Task item - Drop all images. Then write out each line below exactly as given.

Information provided -
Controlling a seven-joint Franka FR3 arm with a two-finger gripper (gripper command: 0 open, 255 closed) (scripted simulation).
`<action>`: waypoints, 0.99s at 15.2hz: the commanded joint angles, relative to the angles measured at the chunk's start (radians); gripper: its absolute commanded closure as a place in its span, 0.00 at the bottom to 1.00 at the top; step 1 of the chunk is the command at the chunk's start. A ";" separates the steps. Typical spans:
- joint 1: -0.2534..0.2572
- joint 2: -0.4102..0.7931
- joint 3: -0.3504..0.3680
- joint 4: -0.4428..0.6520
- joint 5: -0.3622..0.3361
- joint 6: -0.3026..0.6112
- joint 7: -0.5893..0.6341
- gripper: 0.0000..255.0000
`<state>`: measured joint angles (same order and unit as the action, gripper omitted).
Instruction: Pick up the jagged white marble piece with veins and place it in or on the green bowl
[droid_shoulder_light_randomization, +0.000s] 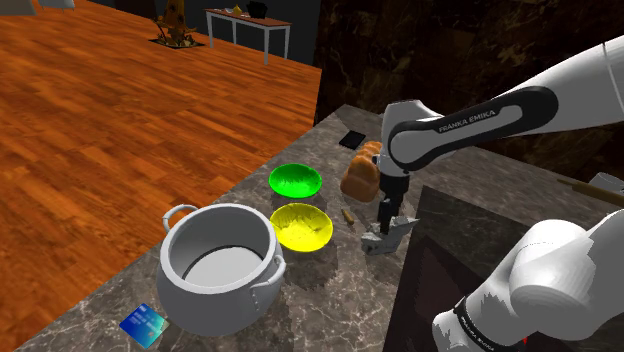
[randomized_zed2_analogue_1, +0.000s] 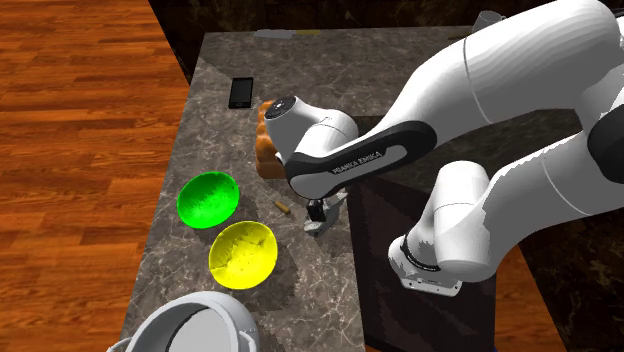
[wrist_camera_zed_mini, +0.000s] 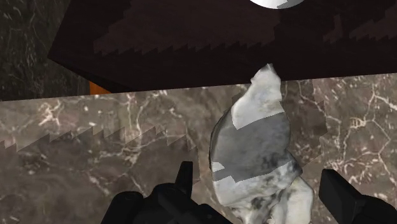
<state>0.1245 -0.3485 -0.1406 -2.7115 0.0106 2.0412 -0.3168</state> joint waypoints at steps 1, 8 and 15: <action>0.000 0.001 0.000 -0.004 0.000 0.006 0.000 0.00; 0.000 0.001 0.000 -0.004 0.000 0.006 0.000 1.00; 0.000 0.001 0.000 -0.004 0.000 0.006 0.000 1.00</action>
<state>0.1248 -0.3477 -0.1404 -2.7150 0.0110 2.0478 -0.3169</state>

Problem solution -
Controlling a seven-joint Franka FR3 arm with a two-finger gripper (gripper command: 0 open, 255 closed) (scripted simulation).
`<action>`: waypoints, 0.99s at 15.2hz: the commanded joint angles, relative to the angles measured at the chunk's start (radians); gripper: its absolute commanded closure as a place in its span, 0.00 at the bottom to 1.00 at the top; step 1 of the chunk is the command at the chunk's start. A ";" separates the steps. Typical spans:
- joint 1: -0.2534..0.2572
- joint 2: -0.4102..0.7931
- joint 3: -0.3504..0.3680
- joint 4: -0.4428..0.6520
- joint 5: -0.3622..0.3361
- joint 6: -0.3026..0.6112
- joint 7: -0.5893..0.6341
- gripper: 0.0000..255.0000
`<state>`: measured joint angles (same order and unit as the action, gripper omitted).
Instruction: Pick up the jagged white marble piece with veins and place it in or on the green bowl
[droid_shoulder_light_randomization, +0.000s] 
[randomized_zed2_analogue_1, +0.000s] 
[wrist_camera_zed_mini, +0.000s] 
<state>0.1245 -0.3485 -0.1406 -2.7115 0.0106 2.0412 -0.3168</state> joint waypoints at steps 1, 8 and 15: <action>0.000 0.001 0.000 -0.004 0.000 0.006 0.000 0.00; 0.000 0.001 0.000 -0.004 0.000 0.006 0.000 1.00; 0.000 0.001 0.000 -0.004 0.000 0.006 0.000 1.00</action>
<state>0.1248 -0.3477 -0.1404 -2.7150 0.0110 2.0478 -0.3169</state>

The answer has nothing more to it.